Even the ‘softer’ side of American politics is infused with this veritable bloodthirst which sometimes does not even need to disguise itself – though certainly it often does. The reason for the prominence of the Great Man in regards to Trump is undoubtedly a result of an Establishment media portrayal which seeks to oust Trump and get one of their own donors back in; but one which must present him as an alien perverter of the American system rather than a slightly erratic gear in the age-old US imperial machine.

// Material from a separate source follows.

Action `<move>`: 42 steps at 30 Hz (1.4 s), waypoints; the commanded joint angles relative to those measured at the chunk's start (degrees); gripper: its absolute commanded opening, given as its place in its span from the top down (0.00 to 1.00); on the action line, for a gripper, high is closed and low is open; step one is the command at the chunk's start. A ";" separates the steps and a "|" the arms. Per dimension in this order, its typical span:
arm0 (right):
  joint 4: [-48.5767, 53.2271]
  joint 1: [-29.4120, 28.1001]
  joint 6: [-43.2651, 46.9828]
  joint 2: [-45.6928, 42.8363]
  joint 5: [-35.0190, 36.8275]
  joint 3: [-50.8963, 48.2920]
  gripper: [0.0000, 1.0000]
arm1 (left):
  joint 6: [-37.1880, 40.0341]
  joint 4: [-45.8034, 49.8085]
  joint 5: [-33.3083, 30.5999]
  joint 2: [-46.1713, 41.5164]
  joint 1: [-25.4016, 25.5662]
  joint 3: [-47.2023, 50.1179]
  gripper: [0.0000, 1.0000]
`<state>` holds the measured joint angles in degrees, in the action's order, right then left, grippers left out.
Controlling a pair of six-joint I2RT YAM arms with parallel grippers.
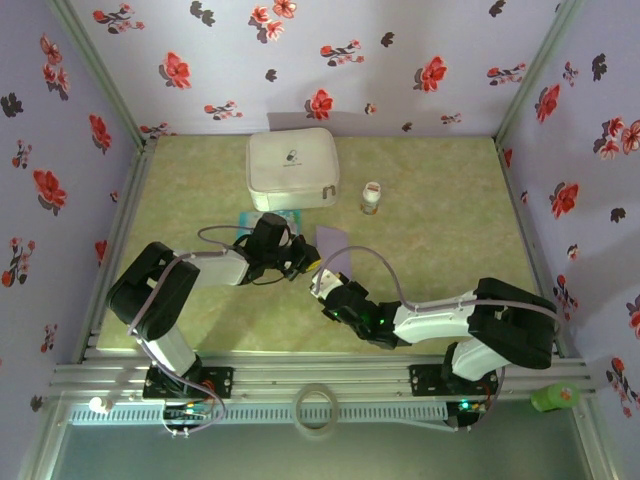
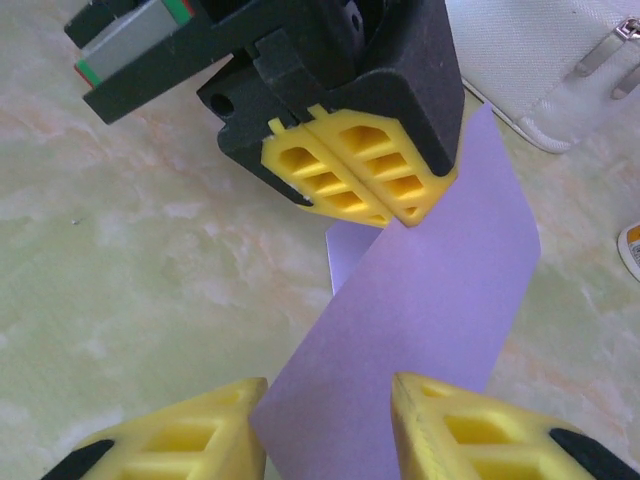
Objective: Fold a paper plane with a square sheet of paper (pick it up from the middle)
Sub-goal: Third fold the triangle at the center of the table.
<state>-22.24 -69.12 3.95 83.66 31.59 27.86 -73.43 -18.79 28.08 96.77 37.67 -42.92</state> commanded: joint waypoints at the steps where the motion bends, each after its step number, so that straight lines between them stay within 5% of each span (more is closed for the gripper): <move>1: -1.44 -0.41 -1.42 -0.26 1.64 0.54 0.66 | -0.31 0.32 -0.46 -1.06 0.41 -0.92 1.00; 26: -0.57 -0.44 -5.04 -1.69 2.19 -0.75 1.00 | 0.58 2.23 -1.08 -1.82 0.44 -1.29 0.98; 30: -0.30 -0.18 -6.12 -1.90 1.21 -0.71 1.00 | 3.38 6.45 -1.90 -3.95 0.08 -1.99 0.73; 35: 1.29 5.15 -13.47 -4.60 -15.59 -1.17 1.00 | 9.87 19.62 -8.48 -11.12 -1.37 -4.09 0.60; 42: -2.04 14.91 -23.89 -4.84 -39.47 -1.57 1.00 | 19.26 28.01 -8.60 -14.15 -4.72 -10.07 0.59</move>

None of this is to understate the far-right resurgency occurring under Trump or his especially regressive social policies. The point is that there is a reason Trump’s platform was popular, and it is because intolerance and oppression are baked into every level of US society and government, and have historically been carried out by the Trumps and the Reagans, the Obamas and the Kennedys alike.
Trump is the true face of neoliberalism when it has torn off its mask, and the Great Man narrative seeks to distance neoliberalism’s rosy image from its ugly reality. He is a symptom of a systemic disease, rooted in the brutal capitalist mechanisms driving America’s economy and society. Most commentators are stuck marvelling at the pockmarks, unable or unwilling to get to the heart of the disease beneath.